Anyway, the proof is straightforward once you have the Annulus Theorem. Here's a sketch.
There's a couple of missing hypotheses. One must assume $M,M'$ are connected. One must also assume $M,M'$ are orientable. And one must assume the balls $B,B'$ are "nicely embedded"; at the minimum, assume that the boundary spheres $S,S'$ are locally bicollared, which implies globally bicollared by Brown's theorem. This rules out nastiness like an Alexander horned ball.
Now one shows that the connected sum is independent of the choice of gluing map $S \to S'$. This follows from the fact that any two homeomorphisms $S \to S'$ which agree on orientations are isotopic: once that is known, one absorbs the isotopy into the collar neighborhoods. Proving this fact may already require the Annulus Theorem.

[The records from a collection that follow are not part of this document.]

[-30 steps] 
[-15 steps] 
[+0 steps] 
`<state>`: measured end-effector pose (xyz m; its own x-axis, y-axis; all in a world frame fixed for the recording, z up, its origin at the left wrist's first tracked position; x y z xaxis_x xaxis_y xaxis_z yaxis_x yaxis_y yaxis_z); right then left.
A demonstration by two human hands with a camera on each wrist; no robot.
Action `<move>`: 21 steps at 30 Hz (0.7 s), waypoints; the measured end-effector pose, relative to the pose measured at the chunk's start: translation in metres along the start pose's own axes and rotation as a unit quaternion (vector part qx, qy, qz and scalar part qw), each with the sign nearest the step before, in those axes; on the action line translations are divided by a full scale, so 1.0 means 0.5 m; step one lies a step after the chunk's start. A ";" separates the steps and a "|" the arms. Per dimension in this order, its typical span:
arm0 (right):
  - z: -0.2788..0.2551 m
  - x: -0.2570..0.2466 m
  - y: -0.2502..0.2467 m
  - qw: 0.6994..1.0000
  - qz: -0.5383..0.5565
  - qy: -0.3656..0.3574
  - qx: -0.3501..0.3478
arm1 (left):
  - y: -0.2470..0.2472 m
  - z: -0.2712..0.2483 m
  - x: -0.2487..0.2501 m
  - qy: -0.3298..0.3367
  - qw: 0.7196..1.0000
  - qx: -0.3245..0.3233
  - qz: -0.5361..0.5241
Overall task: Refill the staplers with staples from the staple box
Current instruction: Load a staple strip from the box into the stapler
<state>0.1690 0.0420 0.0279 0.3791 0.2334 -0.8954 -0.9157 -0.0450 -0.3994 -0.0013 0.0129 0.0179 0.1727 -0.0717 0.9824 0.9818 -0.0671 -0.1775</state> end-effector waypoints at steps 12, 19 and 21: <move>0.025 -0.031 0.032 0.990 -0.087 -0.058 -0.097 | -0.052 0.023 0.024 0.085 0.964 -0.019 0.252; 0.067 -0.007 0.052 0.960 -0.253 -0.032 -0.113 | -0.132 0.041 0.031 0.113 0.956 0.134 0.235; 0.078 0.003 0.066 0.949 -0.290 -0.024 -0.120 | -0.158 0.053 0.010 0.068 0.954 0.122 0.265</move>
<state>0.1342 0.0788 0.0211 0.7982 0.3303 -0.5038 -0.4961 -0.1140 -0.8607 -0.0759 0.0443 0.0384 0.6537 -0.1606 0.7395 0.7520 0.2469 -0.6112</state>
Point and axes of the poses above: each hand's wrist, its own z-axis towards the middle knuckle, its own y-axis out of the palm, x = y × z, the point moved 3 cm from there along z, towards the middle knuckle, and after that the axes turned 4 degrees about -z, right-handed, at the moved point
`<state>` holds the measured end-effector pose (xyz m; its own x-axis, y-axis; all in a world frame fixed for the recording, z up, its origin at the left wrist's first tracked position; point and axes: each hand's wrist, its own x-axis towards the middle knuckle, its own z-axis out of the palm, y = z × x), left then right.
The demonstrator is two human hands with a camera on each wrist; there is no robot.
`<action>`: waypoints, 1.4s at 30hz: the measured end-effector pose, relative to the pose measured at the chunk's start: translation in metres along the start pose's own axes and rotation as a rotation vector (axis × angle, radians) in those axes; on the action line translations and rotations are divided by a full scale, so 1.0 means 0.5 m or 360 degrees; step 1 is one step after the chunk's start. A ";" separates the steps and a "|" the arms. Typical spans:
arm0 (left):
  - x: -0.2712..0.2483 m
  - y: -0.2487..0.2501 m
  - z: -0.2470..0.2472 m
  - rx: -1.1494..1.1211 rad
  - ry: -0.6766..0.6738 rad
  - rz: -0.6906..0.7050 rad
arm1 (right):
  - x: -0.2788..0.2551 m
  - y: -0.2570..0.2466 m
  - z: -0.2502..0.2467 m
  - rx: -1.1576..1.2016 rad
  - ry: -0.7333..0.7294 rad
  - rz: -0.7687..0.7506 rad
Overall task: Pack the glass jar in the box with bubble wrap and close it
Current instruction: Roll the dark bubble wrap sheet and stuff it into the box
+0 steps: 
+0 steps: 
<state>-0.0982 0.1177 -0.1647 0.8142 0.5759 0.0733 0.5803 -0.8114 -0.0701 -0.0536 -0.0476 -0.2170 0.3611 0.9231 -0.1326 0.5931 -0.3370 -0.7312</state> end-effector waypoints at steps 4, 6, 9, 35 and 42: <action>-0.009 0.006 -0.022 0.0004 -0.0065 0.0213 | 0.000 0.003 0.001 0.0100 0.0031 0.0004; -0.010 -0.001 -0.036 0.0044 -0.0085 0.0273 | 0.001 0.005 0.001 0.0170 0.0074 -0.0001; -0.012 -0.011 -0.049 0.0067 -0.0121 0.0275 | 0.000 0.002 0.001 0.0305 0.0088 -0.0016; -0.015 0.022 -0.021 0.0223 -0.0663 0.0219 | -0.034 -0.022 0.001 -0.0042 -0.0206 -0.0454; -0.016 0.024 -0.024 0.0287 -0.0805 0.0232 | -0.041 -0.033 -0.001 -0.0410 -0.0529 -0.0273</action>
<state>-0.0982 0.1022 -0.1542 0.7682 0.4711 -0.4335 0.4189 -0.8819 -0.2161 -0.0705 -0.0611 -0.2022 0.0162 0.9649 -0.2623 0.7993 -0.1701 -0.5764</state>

For the rest, it suffices to prove that for any two nicely embedded balls $B_1,B_2 \subset M$ there exists an orientation preserving homemeorphism of $M$ taking $B_1$ to $B_2$, in fact an ambient isotopy. Using the boundary bicollaring, we may assume $B_1,B_2$ are contained respectively in open balls $U_1,U_2$, which are centered on points $p_1,p_2$ in some coordinate chart. We can also assume that $p_1=p_2$, because there is an ambient isotopy of $M$ taking $p_1$ to $p_2$: connect $p_1$ to $p_2$ by a path, cover the path by finitely many charts, and concatenate a sequence of ambient isotopies supported in these finitely many charts, moving $p_1$ along the path step by step to $p_2$. We can also replace $B_1$ by an arbitrarily small subball in $U_1$ centered at $p_1$, and similarly for $B_2$; this is straightforward to check using an ambient isotopy supported in the coordinate charts for $U_1$ and $U_2$. In particular, we can assume $B_1$ is contained in the interior of $B_2$.
Now apply the annulus theorem: the difference $B_2 \setminus B_1$ is homeomorphic to a sphere crossed with an interval. Using this, one can then ambiently isotope $B_2$ to $B_1$.